New Report Highlights Racial Inequities within the State’s COVID Relief Funding, Demands Policymakers Address in Future Relief Efforts

NEW ORLEANS, LA – In pure dollar amounts, majority people of color parishes received just over half the amount of funding received by majority white parishes, a new report from the Hope Policy Institute and Power Coalition for Equity & Justice finds. In “Racial Inequities in the Distribution of Louisiana’s Coronavirus Relief Funds: A Report for Community Leaders,” the authors investigate the dissemination of COVID-19 relief funding for Louisiana. They found that the parishes already struggling to access resources before the pandemic, particularly majority people of color, rural and persistent poverty parishes, had trouble accessing their allocated portion of the $511 million made available through the Coronavirus Relief Fund. By not supporting communities of color and rural areas equitably, recovery policy is widening gaps between resource-rich communities and those with less, as the state moves beyond the pandemic.

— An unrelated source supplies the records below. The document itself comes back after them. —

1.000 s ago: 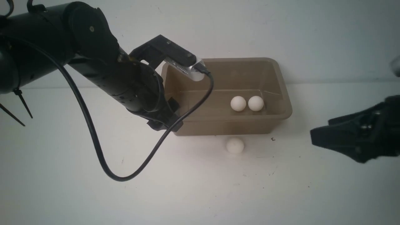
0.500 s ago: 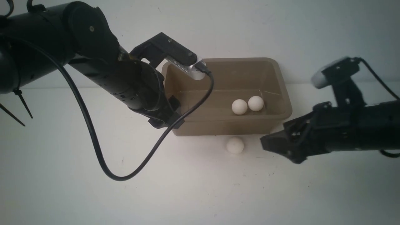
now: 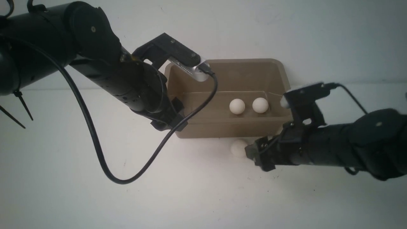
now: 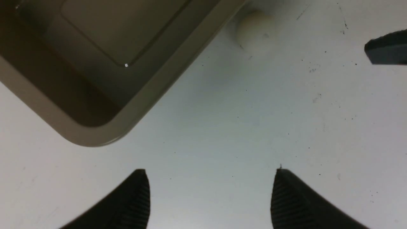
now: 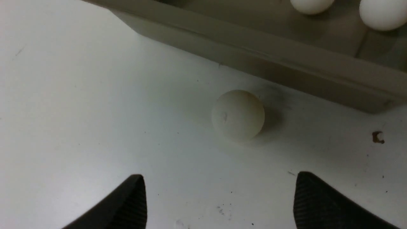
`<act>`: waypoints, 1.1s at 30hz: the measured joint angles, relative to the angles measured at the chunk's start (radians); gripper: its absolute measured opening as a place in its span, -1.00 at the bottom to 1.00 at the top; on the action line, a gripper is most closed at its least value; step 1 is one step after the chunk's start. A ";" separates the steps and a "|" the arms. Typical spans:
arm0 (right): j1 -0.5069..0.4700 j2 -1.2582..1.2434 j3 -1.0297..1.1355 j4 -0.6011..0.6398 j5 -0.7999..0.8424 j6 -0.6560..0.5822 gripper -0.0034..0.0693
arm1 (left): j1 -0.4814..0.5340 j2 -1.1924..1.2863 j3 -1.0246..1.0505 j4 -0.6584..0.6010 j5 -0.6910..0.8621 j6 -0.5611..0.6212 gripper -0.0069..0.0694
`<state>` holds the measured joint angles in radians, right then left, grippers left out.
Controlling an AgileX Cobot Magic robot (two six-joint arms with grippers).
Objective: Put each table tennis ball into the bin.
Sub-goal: Use the right arm to clamp the table tennis ball closest to it
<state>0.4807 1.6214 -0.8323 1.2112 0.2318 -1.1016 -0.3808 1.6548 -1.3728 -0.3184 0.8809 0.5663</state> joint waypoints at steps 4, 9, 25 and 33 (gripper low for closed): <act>0.015 0.042 -0.001 0.035 -0.005 -0.029 0.63 | 0.000 0.000 0.000 0.000 0.000 0.002 0.38; 0.022 0.073 -0.034 0.099 0.026 -0.067 0.63 | 0.000 0.000 0.000 0.000 -0.006 0.006 0.38; 0.022 0.131 -0.102 0.164 0.059 -0.071 0.63 | 0.000 0.000 0.000 -0.001 -0.007 0.007 0.38; 0.022 0.174 -0.105 0.176 0.081 -0.070 0.63 | 0.000 0.000 0.000 -0.001 -0.007 0.007 0.38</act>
<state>0.5024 1.7951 -0.9375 1.3870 0.3128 -1.1720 -0.3808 1.6548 -1.3728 -0.3193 0.8737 0.5733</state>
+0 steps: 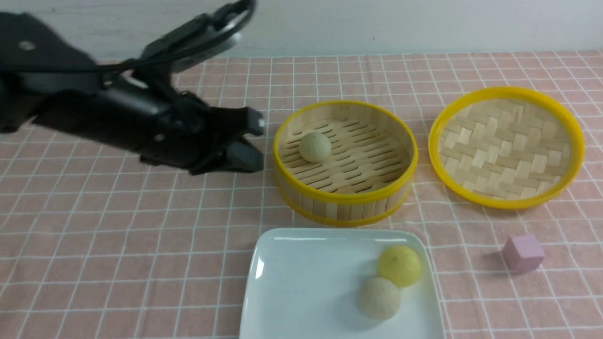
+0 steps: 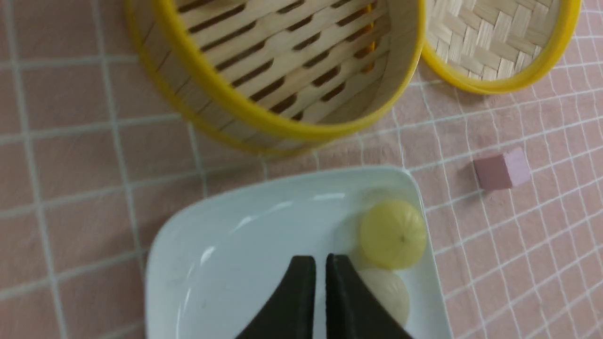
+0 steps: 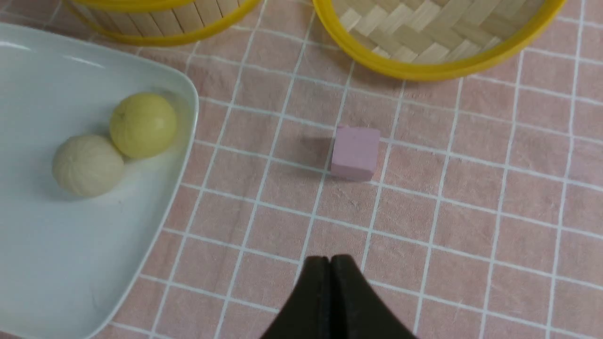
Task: Put the steamed buns into the plate on the pink tablecloth.
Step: 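Reach into the bamboo steamer and grasp a bun with the left gripper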
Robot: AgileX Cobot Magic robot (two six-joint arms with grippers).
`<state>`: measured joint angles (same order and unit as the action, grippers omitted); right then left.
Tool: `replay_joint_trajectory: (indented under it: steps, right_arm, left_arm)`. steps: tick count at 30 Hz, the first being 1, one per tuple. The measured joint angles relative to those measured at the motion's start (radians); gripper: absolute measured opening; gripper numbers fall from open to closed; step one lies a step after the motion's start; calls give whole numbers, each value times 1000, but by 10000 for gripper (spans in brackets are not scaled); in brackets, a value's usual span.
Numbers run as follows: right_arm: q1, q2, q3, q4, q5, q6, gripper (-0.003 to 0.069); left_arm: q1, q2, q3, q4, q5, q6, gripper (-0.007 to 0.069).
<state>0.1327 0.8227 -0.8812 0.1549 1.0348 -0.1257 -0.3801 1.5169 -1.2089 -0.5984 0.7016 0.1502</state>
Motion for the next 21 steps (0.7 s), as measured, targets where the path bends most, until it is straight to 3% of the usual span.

“The government’s ability to respond efficiently in times of disaster can make all the difference for a faster recovery and more resilient future. It’s very likely that the very communities that would have benefited the most from relief funds are the ones most left behind and will feel the economic burden longest and hardest,” said Calandra Davis, Policy Analyst, Hope Policy Institute. “We hope that this research will allow us to work towards a better, more equitable future in the Deep South and were honored to partner with the Power Coalition in their efforts to right-size relief efforts in Louisiana.”

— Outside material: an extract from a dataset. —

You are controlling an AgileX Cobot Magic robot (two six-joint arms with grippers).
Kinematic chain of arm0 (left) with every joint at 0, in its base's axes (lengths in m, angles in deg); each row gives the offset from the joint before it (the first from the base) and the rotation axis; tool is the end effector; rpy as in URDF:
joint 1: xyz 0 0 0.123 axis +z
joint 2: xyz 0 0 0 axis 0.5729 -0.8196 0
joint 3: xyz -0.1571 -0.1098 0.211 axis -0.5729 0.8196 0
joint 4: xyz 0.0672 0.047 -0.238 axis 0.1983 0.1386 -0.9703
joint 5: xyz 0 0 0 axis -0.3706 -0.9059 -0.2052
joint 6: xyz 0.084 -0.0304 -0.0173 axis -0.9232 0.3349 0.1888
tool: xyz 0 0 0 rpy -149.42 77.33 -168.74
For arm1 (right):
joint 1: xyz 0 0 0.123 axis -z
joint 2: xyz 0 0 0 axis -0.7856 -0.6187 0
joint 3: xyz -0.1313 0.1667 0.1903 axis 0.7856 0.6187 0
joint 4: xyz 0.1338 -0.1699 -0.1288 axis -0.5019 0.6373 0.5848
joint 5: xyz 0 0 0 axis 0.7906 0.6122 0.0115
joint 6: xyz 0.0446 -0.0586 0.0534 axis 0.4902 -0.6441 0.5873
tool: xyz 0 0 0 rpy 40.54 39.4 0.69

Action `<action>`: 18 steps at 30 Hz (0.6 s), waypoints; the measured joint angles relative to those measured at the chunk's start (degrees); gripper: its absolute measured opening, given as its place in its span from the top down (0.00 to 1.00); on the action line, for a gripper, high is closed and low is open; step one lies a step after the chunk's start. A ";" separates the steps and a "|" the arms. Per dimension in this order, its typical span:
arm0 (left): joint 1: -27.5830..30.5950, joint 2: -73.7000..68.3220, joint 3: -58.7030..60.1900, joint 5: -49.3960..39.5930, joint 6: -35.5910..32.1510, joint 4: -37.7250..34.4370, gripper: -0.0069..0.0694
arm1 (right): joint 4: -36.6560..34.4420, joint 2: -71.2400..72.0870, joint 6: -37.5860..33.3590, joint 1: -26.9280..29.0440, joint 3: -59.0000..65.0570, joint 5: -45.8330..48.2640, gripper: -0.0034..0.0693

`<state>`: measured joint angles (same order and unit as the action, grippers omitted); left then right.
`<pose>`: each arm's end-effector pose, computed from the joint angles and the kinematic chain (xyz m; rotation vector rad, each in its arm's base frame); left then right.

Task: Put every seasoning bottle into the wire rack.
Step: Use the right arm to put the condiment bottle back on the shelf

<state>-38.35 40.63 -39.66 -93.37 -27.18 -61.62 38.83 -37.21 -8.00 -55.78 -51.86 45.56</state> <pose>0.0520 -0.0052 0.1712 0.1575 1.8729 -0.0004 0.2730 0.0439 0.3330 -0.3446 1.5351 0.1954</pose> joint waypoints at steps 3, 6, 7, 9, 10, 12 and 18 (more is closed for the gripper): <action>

Other key findings from the report include:

  • Persistent poverty, rural, majority people of color parishes received only a third (31%) of their total allocation of funding. They requested and received over $2 million of the $8 million available, indicating there were barriers to accessing the money. In contrast, persistent poverty, rural, white counties received 74% of their allocated funding.
  • In dollar amounts, persistent poverty, rural, majority people of color parishes only received 6.9% of what persistent poverty, rural, white parishes received.
  • By the end of the program, local governments submitted over $1 billion in claims to cover COVID-19 related expenses. Allocations totaled $524,873,918; however, $1,109,204,500 was requested, showing the needs far exceeded the amounts available.

“The way that the CARES Act funding was distributed in 2020 perpetuated the inequities already built into recovery systems,” said Georgia Barlow, Executive Research Analyst of Power Coalition for Equity and Justice. “As more funds are slated to come to the state through the American Rescue Plan Act of 2021, policy makers must intentionally create systems and policies that support equity and justice so that all people, especially those most in need, are not left behind.”

With hurricanes increasing in frequency and intensity, aging infrastructure, and now battling a pandemic, Louisiana needs to create avenues to ensure that resources are allocated equitably and in a just manner. The report outlines recommendations that policymakers should consider once more funding is distributed through the American Rescue Plan Act of 2021. These suggestions include prioritizing areas that have historically been underfunded, prioritizing funding based on need and creating mechanisms to support the applications from all areas of Louisiana, including rural communities.